◆ Prompt:
Find and copy the lines in the records beneath this task that contain the word "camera".

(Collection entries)
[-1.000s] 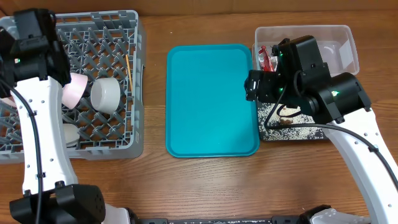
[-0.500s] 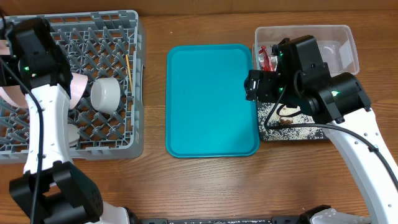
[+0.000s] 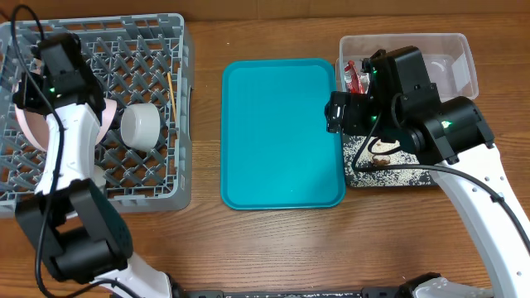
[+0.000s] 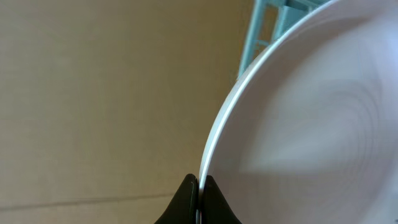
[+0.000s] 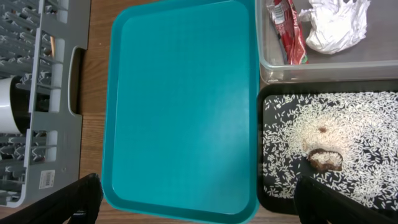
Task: Sort waste into correct bins and load items into the dishwasher
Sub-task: 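Stand the white plate upright in the rack's left slots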
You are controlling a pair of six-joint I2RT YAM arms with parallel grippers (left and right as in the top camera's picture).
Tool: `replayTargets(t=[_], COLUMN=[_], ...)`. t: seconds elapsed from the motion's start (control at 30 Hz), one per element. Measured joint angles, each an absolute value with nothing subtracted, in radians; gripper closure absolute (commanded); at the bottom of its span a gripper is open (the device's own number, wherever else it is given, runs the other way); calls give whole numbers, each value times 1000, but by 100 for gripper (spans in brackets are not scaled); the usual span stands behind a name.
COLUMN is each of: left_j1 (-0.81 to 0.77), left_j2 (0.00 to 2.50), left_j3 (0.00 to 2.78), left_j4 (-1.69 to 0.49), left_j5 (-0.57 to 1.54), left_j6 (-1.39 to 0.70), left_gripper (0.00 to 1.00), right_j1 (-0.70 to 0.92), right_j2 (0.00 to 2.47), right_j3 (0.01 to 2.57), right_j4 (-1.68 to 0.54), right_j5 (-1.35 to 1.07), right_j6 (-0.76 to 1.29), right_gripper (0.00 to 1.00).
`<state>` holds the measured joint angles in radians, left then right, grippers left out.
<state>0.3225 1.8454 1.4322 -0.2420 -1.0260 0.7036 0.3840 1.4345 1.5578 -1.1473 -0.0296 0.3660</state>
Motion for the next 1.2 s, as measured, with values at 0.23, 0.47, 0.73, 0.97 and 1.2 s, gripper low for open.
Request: replayTargets(t=[0.23, 0.47, 0.73, 0.97, 1.2], left_j1=[290, 192, 82, -6, -104], left_j2=[1854, 1840, 1708, 1570, 1432], left_j3=[1429, 1428, 1427, 1427, 1427], left_j4=[-189, -202, -341, -535, -769], left_j5=[-1026, -1028, -1013, -977, -713], left_j6=[707, 677, 570, 440, 188], left_gripper=[44, 25, 9, 4, 9], right_j1=[384, 384, 384, 384, 384], right_j2=[1435, 1435, 1435, 1435, 1435], right_j3=[1558, 1558, 1558, 1558, 1558], right_j4=[-1136, -1137, -1137, -1158, -1162], right_j5=[-29, -30, -29, -29, -29], right_j6=[366, 366, 366, 366, 366], right_gripper=[0, 0, 0, 0, 0])
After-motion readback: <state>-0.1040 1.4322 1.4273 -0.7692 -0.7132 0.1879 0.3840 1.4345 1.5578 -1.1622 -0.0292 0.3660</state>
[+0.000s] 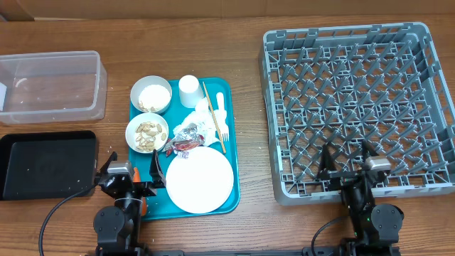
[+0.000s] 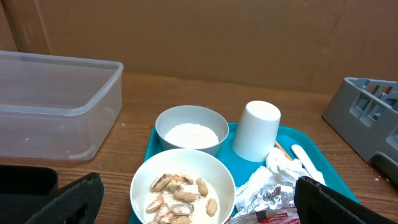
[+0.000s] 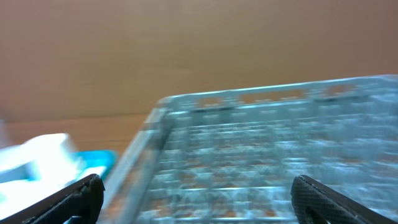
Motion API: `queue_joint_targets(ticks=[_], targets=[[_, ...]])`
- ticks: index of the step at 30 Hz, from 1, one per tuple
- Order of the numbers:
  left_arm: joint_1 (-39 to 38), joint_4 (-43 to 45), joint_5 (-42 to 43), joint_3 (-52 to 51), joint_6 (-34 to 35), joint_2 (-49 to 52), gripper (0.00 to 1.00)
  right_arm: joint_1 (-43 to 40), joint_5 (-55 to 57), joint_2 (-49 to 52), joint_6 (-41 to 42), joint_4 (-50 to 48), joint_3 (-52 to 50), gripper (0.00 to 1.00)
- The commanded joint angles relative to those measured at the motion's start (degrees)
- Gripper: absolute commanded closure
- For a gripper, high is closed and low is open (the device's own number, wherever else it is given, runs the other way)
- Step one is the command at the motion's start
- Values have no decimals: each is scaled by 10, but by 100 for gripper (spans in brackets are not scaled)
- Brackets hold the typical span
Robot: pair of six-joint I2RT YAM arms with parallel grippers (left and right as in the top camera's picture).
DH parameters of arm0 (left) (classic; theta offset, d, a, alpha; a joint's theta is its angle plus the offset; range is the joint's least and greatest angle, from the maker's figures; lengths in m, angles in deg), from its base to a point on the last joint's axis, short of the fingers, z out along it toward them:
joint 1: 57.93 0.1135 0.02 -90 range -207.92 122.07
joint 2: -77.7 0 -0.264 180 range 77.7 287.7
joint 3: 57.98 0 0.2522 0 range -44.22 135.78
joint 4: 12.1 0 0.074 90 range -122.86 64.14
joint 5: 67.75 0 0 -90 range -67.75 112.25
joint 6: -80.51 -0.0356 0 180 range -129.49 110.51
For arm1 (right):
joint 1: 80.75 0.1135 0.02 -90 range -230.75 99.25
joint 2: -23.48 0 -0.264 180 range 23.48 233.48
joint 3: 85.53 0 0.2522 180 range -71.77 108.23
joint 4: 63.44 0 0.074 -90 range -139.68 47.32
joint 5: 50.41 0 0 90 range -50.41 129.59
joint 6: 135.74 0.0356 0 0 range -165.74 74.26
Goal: Sort waste into correct bins and load items into the dishwasher rack
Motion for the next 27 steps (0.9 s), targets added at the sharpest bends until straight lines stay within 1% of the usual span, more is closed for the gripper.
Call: queue_joint_targets(ticks=[1, 4, 7, 10, 13, 15, 19, 21, 27], targets=[[-1, 0, -4, -3, -9, -5, 0, -1, -192, -3, 86, -15, -6, 0], [-1, 0, -4, -3, -9, -5, 0, -1, -278, -3, 148, -20, -6, 0], [-1, 0, -4, -3, -9, -5, 0, -1, -351, -3, 229, -21, -6, 0], [-1, 0, -4, -3, -9, -5, 0, -1, -353, -3, 301, -32, -6, 0], [-1, 0, -4, -3, -9, -5, 0, -1, -358, -3, 351, -46, -6, 0], [-1, 0, -4, -3, -9, -5, 0, -1, -373, -3, 367, -74, -6, 0], [-1, 0, -4, -3, -9, -5, 0, -1, -390, -3, 408, -177, -5, 0], [-1, 0, -4, -3, -9, -5, 0, -1, -389, -3, 424, -211, 2, 0], [-1, 0, -4, -3, -9, -5, 0, -1, -384, -2, 423, -211, 60, 0]])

◆ Expected output:
You are controlling a pair of six-joint I2RT YAM arms with parallel grippers (left and right as in the top camera's picture).
Robot: pair of six-joint I2RT YAM arms with parallel grippers (left and right as in the top camera's picture).

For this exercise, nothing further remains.